* WHAT NEEDS TO BE DONE
If a line in the listing carries the word "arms", return a copy of that line.
== Segment start ==
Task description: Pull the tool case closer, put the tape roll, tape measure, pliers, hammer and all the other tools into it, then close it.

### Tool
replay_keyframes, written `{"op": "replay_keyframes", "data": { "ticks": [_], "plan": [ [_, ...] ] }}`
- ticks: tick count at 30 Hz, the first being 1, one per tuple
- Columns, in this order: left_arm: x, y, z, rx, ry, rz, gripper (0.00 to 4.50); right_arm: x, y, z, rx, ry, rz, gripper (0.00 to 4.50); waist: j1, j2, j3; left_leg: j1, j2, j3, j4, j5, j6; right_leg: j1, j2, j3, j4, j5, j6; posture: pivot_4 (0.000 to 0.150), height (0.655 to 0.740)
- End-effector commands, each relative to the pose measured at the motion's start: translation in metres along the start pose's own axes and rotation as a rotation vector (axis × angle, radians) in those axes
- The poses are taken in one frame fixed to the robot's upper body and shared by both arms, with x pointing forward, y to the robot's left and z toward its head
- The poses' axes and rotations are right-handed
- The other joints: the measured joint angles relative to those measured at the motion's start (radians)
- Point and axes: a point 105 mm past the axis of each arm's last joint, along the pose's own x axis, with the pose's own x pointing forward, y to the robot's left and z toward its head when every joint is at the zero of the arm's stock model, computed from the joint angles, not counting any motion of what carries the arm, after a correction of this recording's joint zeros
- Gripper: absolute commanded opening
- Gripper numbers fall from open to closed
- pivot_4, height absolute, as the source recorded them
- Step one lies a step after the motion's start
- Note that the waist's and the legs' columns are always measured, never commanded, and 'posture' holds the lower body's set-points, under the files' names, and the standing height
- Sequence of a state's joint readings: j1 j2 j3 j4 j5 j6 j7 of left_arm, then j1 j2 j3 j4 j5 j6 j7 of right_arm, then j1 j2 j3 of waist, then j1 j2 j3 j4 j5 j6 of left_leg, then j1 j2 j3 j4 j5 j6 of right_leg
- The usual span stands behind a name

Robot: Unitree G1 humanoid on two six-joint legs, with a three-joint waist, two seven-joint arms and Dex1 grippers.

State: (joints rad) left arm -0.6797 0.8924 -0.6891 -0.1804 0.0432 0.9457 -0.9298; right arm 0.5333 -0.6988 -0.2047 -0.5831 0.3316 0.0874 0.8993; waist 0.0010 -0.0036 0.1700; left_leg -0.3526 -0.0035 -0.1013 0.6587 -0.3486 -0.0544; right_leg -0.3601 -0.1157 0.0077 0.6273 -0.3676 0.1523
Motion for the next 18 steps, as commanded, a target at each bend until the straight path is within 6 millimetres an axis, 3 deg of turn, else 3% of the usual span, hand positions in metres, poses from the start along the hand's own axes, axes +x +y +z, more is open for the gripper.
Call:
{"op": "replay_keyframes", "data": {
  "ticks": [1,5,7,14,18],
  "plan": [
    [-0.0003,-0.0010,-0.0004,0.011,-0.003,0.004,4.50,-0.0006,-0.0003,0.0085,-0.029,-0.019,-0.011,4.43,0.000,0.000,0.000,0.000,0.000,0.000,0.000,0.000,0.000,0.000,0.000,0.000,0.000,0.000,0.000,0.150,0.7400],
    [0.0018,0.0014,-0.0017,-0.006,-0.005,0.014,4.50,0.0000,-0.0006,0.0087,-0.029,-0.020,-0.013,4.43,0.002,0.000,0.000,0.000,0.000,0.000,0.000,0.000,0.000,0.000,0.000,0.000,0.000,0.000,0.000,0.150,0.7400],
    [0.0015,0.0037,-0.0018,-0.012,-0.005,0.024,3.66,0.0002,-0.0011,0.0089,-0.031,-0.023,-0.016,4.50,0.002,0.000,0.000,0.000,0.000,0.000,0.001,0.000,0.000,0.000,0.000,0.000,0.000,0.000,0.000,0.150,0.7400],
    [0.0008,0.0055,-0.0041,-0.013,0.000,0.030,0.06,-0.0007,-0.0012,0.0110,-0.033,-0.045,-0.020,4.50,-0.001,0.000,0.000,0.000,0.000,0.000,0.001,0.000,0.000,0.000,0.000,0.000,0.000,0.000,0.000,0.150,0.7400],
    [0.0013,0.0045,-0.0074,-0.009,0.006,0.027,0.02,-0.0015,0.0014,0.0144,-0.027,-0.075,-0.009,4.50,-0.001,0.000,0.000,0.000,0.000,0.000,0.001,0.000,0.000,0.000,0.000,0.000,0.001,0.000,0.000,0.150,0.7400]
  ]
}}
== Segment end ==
* COMPLETED TASK
- The poses are taken in one frame fixed to the robot's upper body and shared by both arms, with x pointing forward, y to the robot's left and z toward its head
Robot: Unitree G1 humanoid on two six-joint legs, with a three-joint waist, two seven-joint arms and Dex1 grippers.

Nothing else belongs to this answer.